Similar robust security measures will be a feature of English football’s showpiece event the FA Cup final at Wembley on Saturday and several other high profile sporting events in the weeks to come.
The reinforced measures have been put in place with the terror alert raised to its highest level of ‘critical’ meaning another attack is believed to be imminent.
With the heightened security threat, Chelsea have cancelled Sunday’s parade in London to celebrate their Premier League title, saying they thought it was “inappropriate to go ahead” following the bombing.
Arsenal, who face Chelsea in the FA Cup final, have also said they will not hold a victory parade if they win at Wembley.
Spectators attending the Scottish Cup final in Glasgow, the English Premiership rugby union final at Twickenham and the cricket one-day international between England and South Africa in Southampton all on Saturday will see a significantly increased armed police presence on the periphery of the stadia.
They have also been asked to turn up earlier than usual for security checks and to act as eyes and ears for the security services.
“We are working closely with both the Football Association (FA) and Wembley to ensure this weekend’s iconic football matches pass off without incident,” said Britain’s top counter terrorism police officer Mark Rowley.
“Together we have a long history of delivering safe and secure major sporting events.
“This will include extra armed officers on foot patrol around the environs of the Stadium, and the deployment of police armoured vehicles to support road closures.
“At Twickenham rugby fans will see more armed officers on foot around the stadium.
“Our operations will include a range of highly visible but also covert and discreet tactics and this will run far beyond the final whistle and away from specific stadia.
“This will also apply right throughout the transport network.
“I would ask people to be our eyes and ears — if you see something suspicious tell a police officer or member of security staff.”
– ‘Reassure, help and keep you safe’ –
There will also be an armed police presence at Monday’s one-day international between England and South Africa at Lord’s in north west London.

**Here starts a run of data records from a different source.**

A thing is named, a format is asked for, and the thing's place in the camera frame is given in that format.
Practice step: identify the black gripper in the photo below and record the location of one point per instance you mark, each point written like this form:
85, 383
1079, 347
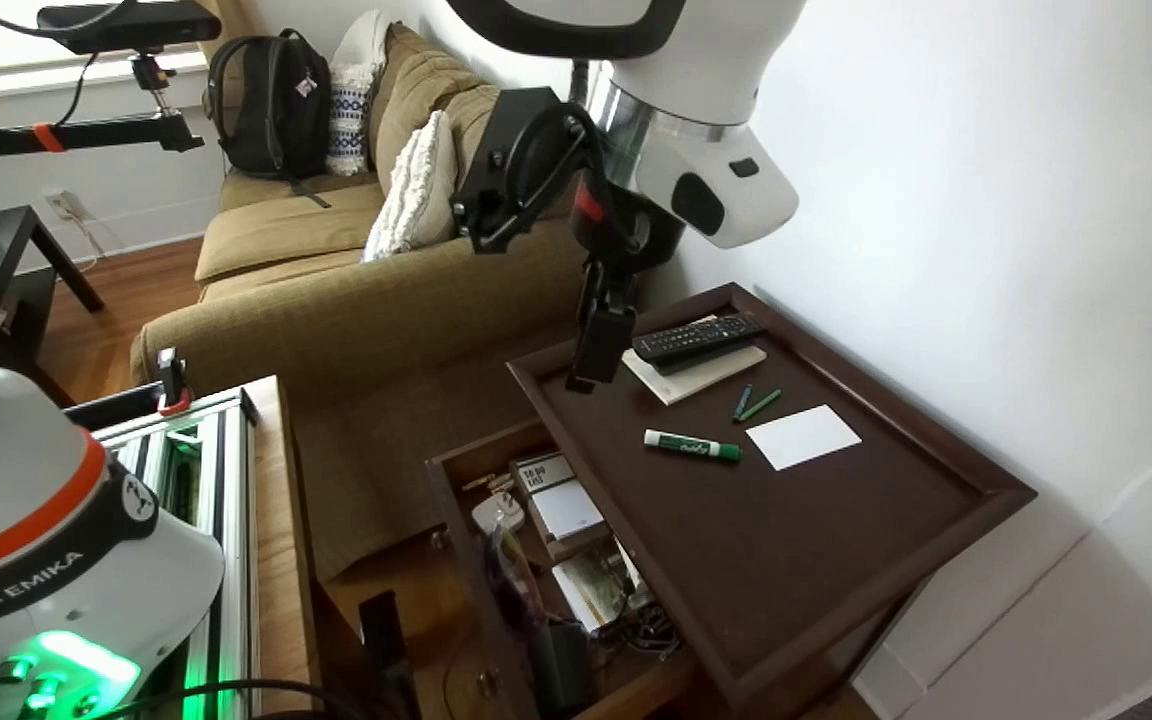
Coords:
608, 305

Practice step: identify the green Expo marker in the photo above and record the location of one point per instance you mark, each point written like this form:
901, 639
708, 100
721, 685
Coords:
689, 446

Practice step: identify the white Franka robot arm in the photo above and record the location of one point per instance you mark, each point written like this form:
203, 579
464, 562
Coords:
699, 82

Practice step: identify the beige notepad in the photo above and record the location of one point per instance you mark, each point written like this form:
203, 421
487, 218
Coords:
689, 377

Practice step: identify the black remote control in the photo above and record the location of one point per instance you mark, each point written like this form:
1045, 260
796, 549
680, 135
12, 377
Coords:
699, 338

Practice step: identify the small grey box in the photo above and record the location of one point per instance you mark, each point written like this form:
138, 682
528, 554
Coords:
540, 468

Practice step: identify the white flat box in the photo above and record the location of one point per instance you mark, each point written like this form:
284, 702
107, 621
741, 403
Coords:
566, 510

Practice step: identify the thin green stick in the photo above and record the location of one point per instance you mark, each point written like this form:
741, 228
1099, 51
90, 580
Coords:
744, 403
761, 407

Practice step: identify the open wooden drawer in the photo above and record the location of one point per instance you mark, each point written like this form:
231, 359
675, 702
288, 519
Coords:
458, 468

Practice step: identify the white charger plug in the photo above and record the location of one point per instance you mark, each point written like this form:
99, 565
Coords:
496, 513

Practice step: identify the white paper card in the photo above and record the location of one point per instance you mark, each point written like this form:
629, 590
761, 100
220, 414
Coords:
802, 436

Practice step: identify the green white booklet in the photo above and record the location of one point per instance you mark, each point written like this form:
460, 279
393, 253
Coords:
599, 586

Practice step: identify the white throw pillow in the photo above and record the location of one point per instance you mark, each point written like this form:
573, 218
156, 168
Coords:
418, 187

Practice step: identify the dark wooden nightstand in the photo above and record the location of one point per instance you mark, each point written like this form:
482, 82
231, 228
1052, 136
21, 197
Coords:
761, 562

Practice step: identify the olive brown couch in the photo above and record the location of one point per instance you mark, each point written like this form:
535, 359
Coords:
338, 305

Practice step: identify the dark pouch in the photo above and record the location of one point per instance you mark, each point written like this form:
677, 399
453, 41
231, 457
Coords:
563, 667

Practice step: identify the white blue patterned pillow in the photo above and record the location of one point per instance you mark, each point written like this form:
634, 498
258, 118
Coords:
348, 135

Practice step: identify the light wooden board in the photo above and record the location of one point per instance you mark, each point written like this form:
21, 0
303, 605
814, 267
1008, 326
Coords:
281, 534

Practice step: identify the black backpack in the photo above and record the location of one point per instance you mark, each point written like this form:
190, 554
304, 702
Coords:
270, 106

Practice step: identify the black clamp knob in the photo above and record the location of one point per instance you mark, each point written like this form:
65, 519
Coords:
174, 377

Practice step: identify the black boom with orange tape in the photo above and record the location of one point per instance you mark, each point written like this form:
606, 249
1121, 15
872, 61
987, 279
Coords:
82, 135

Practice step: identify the black side table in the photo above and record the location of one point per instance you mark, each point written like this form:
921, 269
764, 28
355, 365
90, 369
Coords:
18, 235

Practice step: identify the aluminium mounting frame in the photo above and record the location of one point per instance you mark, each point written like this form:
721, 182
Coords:
220, 534

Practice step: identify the white wall outlet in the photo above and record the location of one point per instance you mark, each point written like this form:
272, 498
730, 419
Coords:
65, 205

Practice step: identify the black stereo camera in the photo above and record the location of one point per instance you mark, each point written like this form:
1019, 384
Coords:
123, 25

“Advice has been sought from the Metropolitan Police and, in line with other major sporting and public events being held this week, there will be an armed police presence outside Lord’s on Monday,” said Derek Brewer, Secretary of the Marylebone Cricket Club the owners of Lord’s.
English rugby club Northampton, who are hosting French side Stade Francais in a European Rugby Championship play-off match on Friday, implemented an ‘Open Jacket Policy’ demanding supporters wearing jackets to unzip them before being allowed to enter their stadium.

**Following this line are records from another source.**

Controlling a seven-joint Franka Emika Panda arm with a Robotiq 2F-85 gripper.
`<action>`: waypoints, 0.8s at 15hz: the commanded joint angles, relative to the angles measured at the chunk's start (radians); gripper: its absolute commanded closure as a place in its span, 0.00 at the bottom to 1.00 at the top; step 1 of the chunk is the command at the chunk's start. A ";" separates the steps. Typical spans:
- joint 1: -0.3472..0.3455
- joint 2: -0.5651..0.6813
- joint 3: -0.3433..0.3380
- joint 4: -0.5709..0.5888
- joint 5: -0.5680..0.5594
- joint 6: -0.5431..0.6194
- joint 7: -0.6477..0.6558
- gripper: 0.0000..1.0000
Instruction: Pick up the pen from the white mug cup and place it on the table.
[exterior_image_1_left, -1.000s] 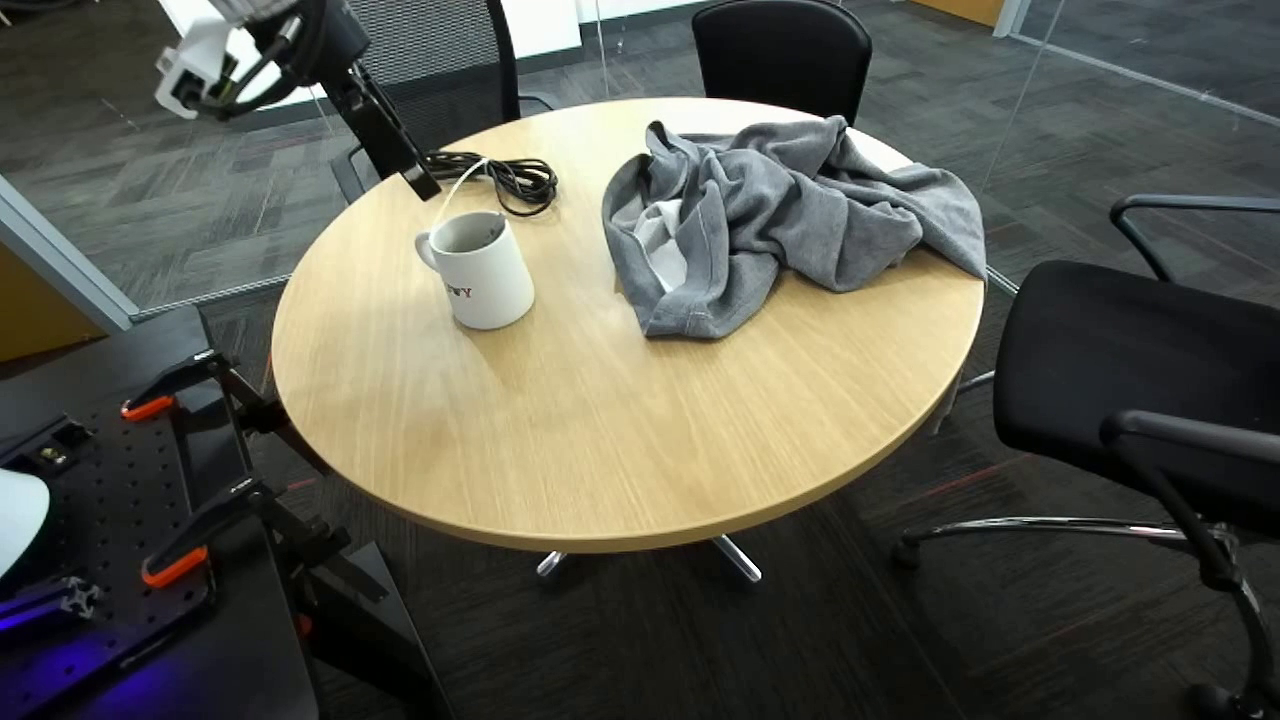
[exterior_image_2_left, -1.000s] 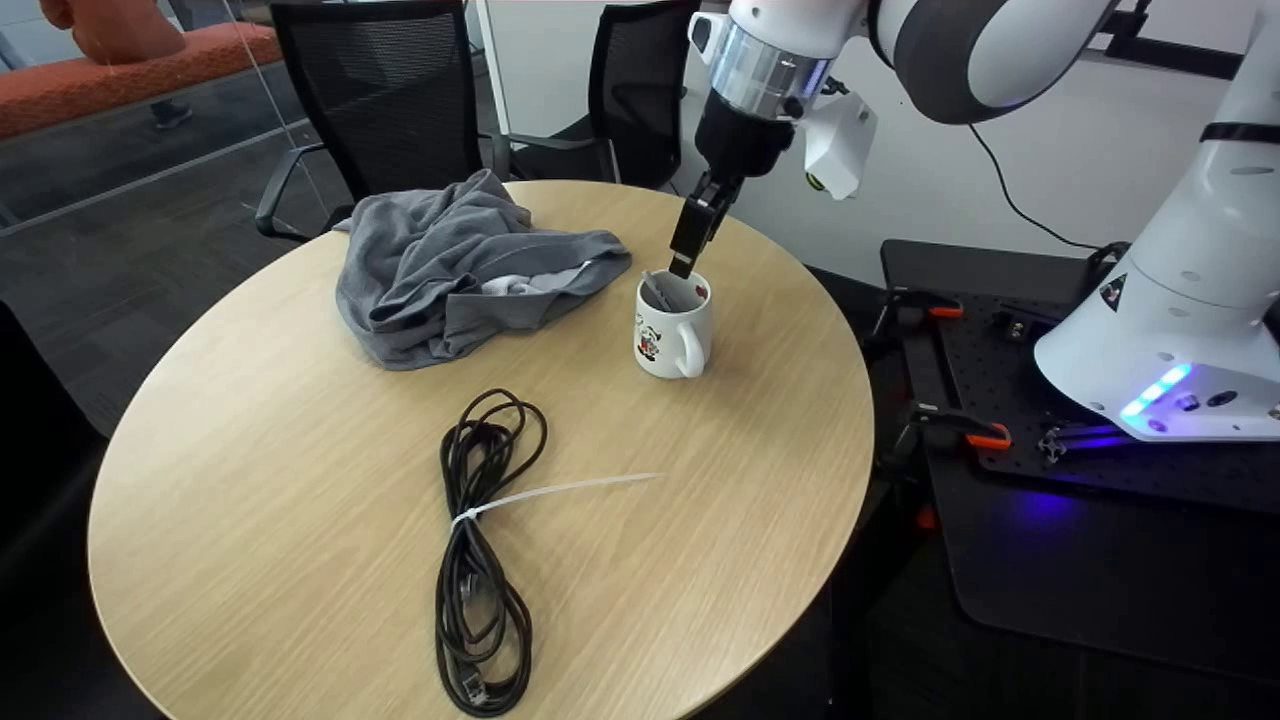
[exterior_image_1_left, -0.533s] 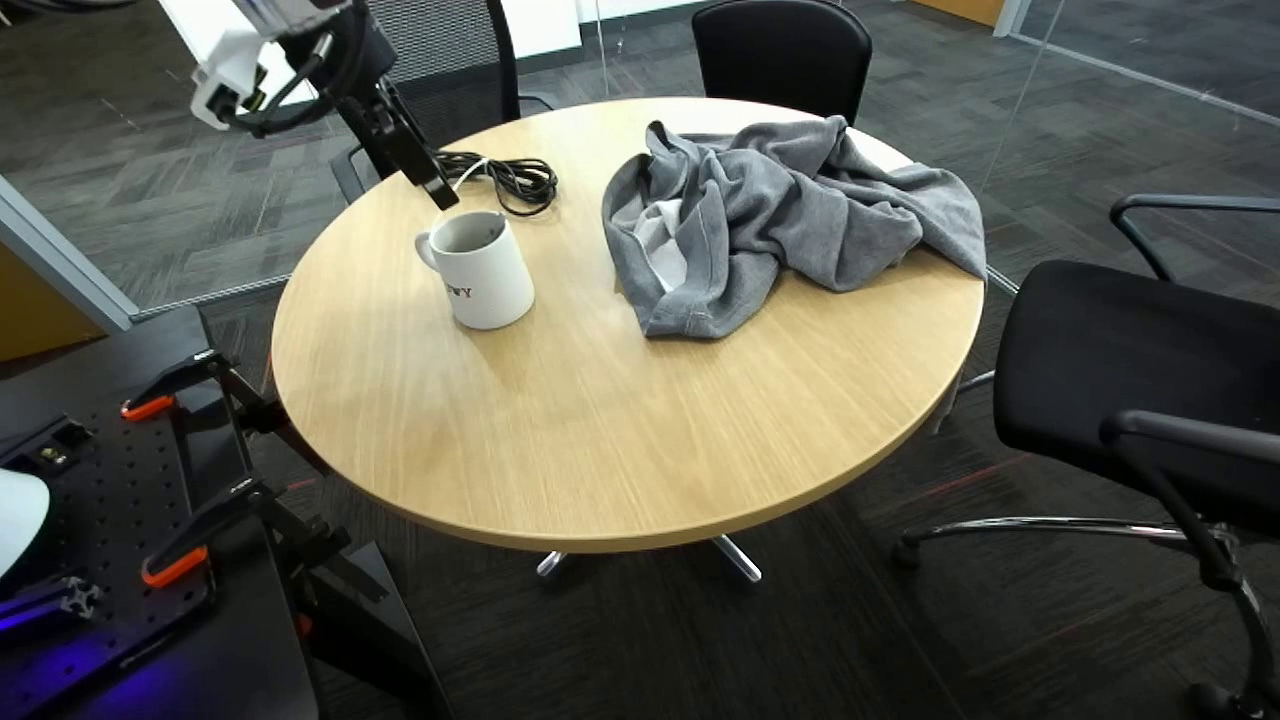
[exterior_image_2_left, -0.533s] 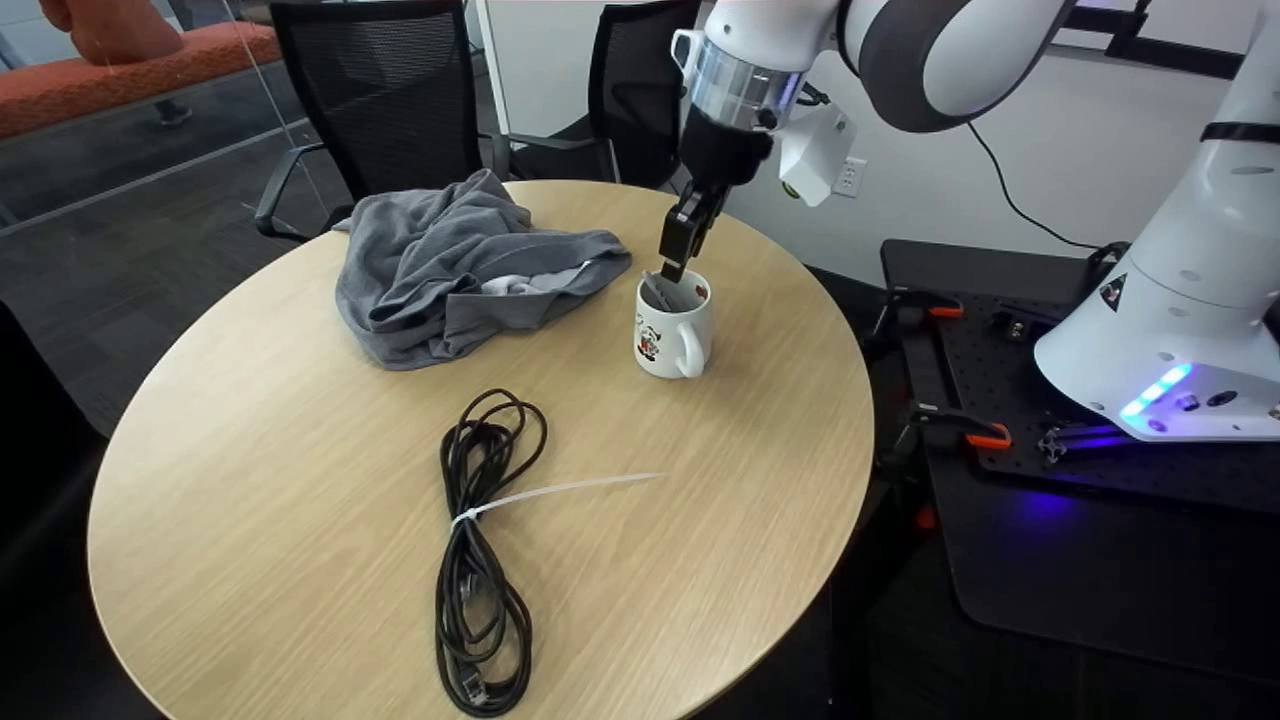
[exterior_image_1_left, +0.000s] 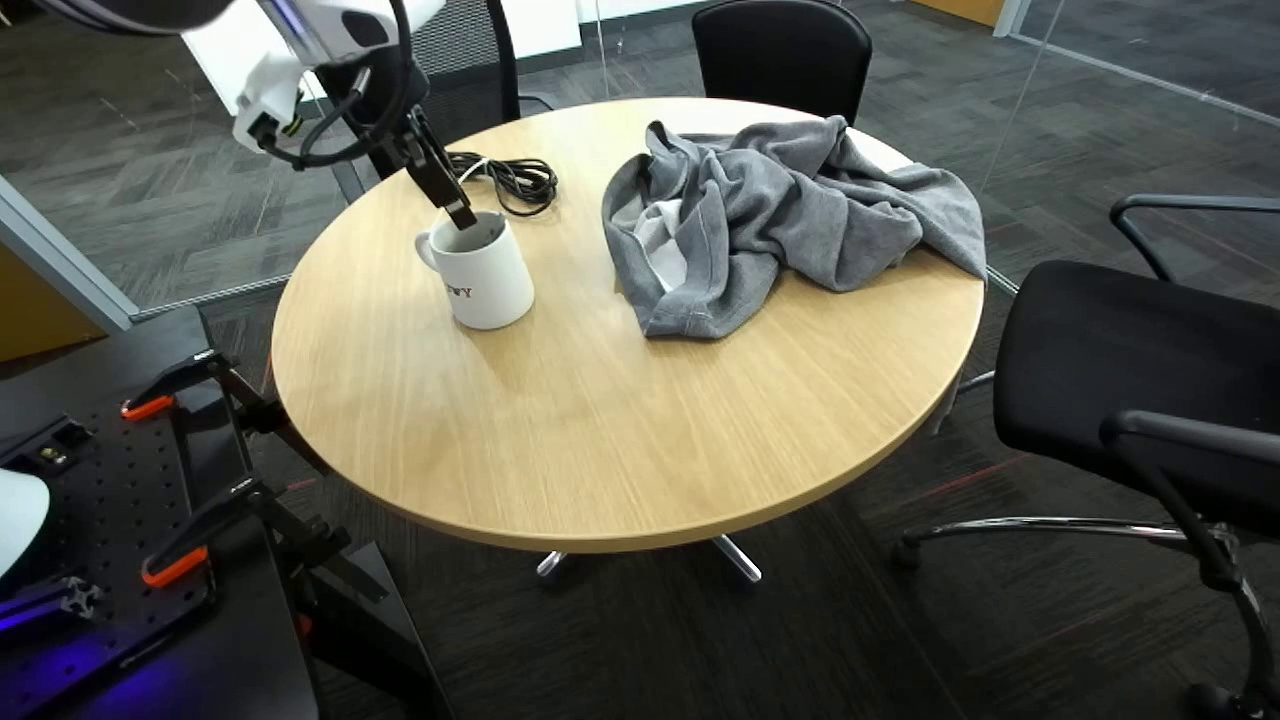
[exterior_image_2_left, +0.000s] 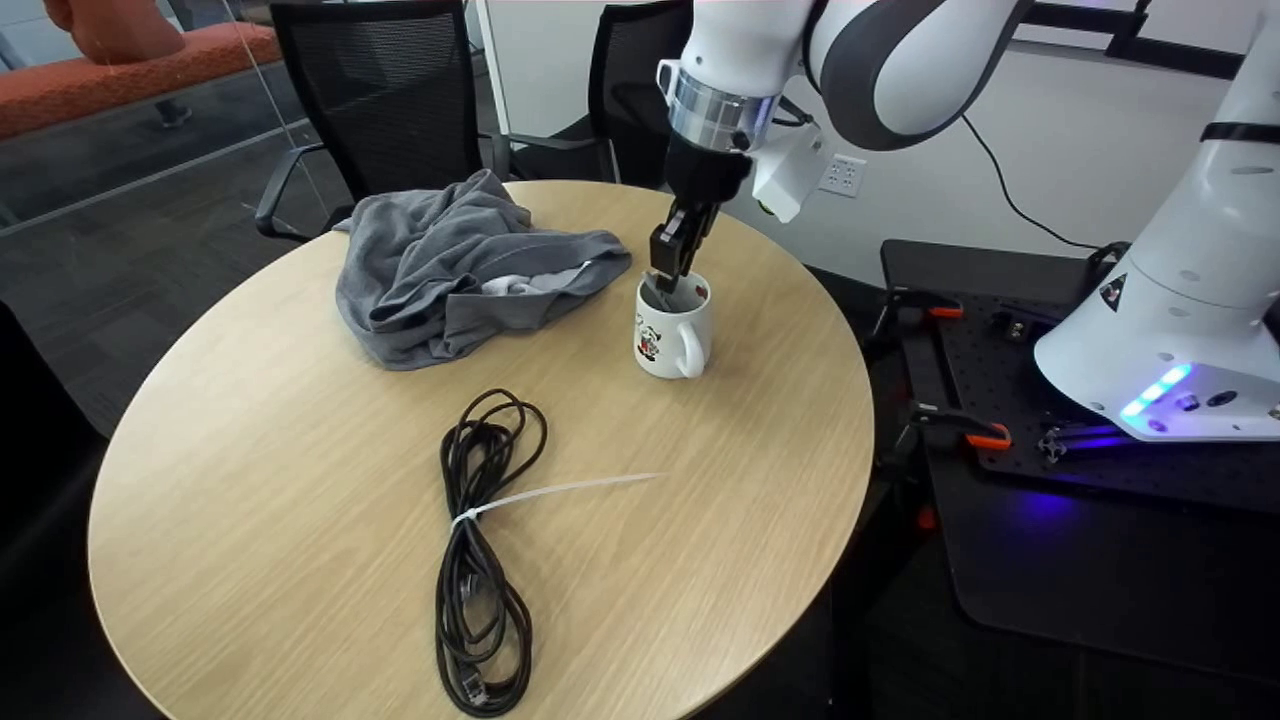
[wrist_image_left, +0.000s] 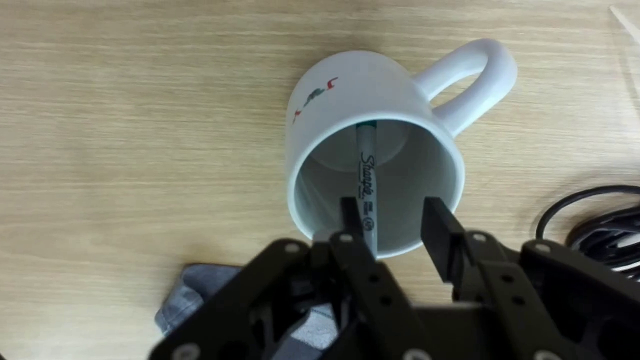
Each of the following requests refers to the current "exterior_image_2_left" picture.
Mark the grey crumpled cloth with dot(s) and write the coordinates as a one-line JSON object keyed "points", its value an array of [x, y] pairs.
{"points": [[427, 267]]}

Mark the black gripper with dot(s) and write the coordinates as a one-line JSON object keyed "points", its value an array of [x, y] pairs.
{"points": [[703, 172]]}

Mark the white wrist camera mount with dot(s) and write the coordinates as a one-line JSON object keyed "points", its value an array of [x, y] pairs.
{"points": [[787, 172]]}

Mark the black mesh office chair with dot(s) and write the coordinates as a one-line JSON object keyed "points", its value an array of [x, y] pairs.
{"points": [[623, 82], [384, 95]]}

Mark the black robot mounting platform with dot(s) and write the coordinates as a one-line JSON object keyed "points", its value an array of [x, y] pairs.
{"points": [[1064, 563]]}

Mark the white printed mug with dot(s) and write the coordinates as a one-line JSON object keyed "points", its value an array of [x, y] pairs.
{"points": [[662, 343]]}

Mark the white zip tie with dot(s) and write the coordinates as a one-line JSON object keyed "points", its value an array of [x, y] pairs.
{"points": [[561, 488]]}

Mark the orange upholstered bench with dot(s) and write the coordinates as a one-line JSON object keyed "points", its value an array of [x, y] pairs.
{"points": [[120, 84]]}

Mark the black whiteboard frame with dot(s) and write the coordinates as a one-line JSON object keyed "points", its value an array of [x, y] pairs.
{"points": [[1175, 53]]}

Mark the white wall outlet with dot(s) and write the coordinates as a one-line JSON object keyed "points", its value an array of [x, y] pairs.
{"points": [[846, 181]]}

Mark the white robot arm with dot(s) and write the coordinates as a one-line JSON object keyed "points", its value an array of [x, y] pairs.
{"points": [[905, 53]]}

Events further down the track will also see extra armed police deployed including two major horse racing events, Saturday week’s Epsom Derby and Royal Ascot later in June — both of which are regularly attended by Queen Elizabeth II and other members of the royal family.
Fans going to Cardiff for European football’s premier club competition the Champions League final on Saturday week have also been assured by UEFA on Friday that the fan zones will be open.
“Contrary to what has been said in some media outlets, the “fan zones” and festival will take place as planned under strict security measures, measures which have been developed over months in cooperation with the Football Association of Wales and the local authorities.”
Rowley also wished to strike a reassuring note. “If you are out in London this weekend or at an event talk to our officers, they are there to reassure, help and keep you safe.”